August 19, 2024 Longchang Chemical

What is the bio-enzyme production process?

1.Enzyme production

Enzymes are produced from microorganisms, animals and plants, but the main source is microorganisms. Since microorganisms have more advantages than plants and animals, generally excellent enzyme-producing strains are selected to produce enzymes through fermentation. In order to increase the enzyme concentration in the fermentation broth, excellent strains are selected, genetically engineered bacteria are developed, and fermentation conditions are optimized. Industrial production needs special performance of new enzymes, such as high temperature resistant α-amylase, alkaline-resistant protease and lipase, etc. Therefore, we need to research and develop strains to produce special performance of new enzymes.

2.Enzyme preparation

Enzyme separation and purification technology is the core of current biotechnology “post-treatment process”. Using a variety of separation and purification techniques, from microbial cells and their fermentation broth, or animal and plant cells and their culture broth in the separation and purification of enzymes, made of highly active enzyme preparations of different purity, in order to make enzyme preparations more widely used in all aspects of the national economy, must improve the activity of enzyme preparations, purity and yield, the need to study the new separation and purification techniques.

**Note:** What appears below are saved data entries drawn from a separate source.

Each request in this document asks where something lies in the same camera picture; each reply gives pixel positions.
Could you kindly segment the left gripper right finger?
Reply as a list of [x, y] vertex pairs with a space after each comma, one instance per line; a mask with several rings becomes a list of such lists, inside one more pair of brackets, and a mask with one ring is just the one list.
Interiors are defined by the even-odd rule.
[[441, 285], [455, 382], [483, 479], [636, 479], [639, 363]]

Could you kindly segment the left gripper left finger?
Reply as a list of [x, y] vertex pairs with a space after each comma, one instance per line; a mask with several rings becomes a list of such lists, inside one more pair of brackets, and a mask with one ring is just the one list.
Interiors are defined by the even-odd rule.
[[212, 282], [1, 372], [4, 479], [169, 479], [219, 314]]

3.Enzyme and cell immobilization

Enzyme and cell immobilization research is the central task of enzyme engineering. In order to improve the stability of enzymes, reuse enzyme preparations, expand the application range of enzyme preparations, using a variety of immobilization methods for the immobilization of enzymes, the preparation of immobilized enzymes, such as immobilized glucose isomerase, immobilized carbamoylase, etc., the determination of immobilized enzymes, and immobilized enzymes for the application of various aspects of the development of research. Immobilized enzyme still has strong vitality. It is highly valued by various fields such as biochemistry, chemical engineering, microbiology, polymers and medicine.

Immobilized cells are developed on the basis of immobilized enzymes. Various immobilization methods are used to immobilize microbial cells, animal cells and plant cells to make a variety of immobilized biological cells. The study of the enzymatic properties of immobilized cells, especially the kinetic properties, and the research and development of immobilized cells in various applications is a hot topic in enzyme engineering nowadays.

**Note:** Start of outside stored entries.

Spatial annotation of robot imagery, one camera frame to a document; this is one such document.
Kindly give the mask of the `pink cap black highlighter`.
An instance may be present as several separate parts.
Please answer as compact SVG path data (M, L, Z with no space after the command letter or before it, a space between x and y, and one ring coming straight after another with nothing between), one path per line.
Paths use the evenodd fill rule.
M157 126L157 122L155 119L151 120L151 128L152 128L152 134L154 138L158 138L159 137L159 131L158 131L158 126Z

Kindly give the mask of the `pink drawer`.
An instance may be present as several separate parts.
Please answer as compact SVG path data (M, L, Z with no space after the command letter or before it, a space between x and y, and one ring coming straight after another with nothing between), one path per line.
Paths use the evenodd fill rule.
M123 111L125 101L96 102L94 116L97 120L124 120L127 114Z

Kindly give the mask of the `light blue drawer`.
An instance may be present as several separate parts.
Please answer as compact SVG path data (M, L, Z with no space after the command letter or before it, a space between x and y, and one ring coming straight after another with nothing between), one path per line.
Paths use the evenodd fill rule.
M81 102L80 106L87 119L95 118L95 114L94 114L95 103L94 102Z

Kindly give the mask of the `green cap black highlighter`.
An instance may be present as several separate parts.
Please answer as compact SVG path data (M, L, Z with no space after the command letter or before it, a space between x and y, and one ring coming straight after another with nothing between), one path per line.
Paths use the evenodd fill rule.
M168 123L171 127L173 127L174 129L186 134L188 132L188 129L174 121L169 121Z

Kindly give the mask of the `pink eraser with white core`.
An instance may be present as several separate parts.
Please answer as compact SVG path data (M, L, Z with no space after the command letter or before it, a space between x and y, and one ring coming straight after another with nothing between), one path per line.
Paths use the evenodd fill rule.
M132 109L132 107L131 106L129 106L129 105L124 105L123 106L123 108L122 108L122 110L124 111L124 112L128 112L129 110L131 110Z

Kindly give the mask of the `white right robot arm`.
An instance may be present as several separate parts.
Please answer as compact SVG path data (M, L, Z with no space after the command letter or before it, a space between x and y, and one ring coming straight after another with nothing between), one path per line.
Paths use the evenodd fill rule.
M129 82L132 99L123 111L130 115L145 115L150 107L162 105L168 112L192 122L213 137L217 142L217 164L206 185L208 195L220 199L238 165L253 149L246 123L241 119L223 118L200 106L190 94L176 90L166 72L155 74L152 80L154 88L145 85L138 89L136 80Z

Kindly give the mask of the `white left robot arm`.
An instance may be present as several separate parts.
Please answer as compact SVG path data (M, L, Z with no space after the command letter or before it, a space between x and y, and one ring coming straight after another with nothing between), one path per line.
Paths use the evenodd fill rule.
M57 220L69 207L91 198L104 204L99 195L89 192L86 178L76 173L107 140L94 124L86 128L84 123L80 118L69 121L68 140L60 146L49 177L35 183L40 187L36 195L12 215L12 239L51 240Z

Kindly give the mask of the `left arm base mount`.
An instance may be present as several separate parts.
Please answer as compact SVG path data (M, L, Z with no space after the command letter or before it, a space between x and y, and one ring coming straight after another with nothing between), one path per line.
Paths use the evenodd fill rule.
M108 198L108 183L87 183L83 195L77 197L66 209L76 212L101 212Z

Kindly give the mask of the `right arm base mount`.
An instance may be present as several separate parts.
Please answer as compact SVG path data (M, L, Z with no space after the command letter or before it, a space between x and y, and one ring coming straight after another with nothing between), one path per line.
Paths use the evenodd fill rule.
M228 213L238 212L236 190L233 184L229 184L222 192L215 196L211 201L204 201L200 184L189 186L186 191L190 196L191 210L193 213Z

Immobilization technology is an important milestone in the modernization of enzyme technology, and it is a breakthrough technology to overcome the shortcomings of natural enzymes in industrial applications and to give full play to the characteristics of enzyme reaction. It can be said that there is no modern enzyme technology without the development of immobilization technology.

4. Enzyme molecular modification

Also known as enzyme molecular modification. In order to improve the stability of the enzyme, reduce antigenicity, extend the half-life of medicinal bacteria in the body, using various modification methods to modify the structure of the enzyme molecule, in order to create a natural enzyme does not have some excellent characteristics (such as higher stability, no antigenicity, resistance to protease hydrolysis, etc.), and even create a new enzyme activity, to expand the application of the enzyme, so as to increase the value of the enzyme application, and achieve greater economic and social benefits. and social benefits.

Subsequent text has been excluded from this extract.